## Task brief
Write only the number of lines below in which "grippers" occurs.

## Dataset entries

_ _ _ _

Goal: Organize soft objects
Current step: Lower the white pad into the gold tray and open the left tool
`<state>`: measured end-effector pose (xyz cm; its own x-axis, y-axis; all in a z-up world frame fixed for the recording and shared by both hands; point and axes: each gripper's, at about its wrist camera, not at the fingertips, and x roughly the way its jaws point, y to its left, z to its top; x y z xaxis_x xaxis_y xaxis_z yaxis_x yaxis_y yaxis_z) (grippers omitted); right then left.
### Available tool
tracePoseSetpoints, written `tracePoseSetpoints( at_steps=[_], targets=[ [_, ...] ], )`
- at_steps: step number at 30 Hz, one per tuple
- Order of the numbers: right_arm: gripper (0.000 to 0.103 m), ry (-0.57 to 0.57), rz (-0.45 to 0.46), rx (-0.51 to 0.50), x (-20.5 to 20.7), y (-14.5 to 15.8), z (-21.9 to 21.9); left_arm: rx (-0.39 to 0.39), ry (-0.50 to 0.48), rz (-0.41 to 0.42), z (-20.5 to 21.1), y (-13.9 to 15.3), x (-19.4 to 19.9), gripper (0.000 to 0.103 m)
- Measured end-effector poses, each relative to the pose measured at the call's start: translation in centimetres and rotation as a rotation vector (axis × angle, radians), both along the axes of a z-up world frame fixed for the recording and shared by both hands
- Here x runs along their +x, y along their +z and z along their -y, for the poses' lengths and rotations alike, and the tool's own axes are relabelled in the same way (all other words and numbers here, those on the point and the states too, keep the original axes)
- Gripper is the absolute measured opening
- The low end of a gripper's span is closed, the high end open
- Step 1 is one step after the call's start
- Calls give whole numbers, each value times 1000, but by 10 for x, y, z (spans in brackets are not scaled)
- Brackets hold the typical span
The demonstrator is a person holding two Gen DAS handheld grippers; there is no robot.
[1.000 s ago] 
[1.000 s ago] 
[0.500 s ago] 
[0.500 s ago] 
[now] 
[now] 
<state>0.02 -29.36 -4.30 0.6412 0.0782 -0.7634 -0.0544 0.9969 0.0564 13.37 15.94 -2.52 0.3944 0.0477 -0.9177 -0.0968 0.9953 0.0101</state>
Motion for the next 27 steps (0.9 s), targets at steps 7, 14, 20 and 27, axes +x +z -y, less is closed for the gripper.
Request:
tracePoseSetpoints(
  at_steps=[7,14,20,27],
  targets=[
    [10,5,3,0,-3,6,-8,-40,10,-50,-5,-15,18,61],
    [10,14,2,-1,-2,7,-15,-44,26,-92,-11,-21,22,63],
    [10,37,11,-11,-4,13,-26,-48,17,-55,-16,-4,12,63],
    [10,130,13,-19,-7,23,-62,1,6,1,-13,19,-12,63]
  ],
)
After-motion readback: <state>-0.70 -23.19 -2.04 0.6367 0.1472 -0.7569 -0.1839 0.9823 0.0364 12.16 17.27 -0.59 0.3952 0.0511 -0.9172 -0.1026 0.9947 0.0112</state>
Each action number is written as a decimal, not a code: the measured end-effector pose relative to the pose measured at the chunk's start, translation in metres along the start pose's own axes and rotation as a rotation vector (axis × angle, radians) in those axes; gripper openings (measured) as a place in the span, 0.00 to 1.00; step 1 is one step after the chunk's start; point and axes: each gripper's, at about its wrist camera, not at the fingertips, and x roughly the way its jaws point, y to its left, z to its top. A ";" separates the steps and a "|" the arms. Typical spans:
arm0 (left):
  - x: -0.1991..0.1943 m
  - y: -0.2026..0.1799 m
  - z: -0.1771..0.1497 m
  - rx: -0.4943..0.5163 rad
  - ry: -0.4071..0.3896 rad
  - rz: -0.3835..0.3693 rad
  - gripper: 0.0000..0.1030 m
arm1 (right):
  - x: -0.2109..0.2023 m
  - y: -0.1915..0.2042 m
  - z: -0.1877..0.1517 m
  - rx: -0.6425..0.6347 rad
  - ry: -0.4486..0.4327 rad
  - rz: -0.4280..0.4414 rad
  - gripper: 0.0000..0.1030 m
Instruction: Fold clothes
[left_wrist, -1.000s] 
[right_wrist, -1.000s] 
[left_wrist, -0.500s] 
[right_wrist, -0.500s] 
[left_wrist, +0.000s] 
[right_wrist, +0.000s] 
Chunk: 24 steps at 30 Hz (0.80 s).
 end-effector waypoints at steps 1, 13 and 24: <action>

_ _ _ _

## Solved exercise
2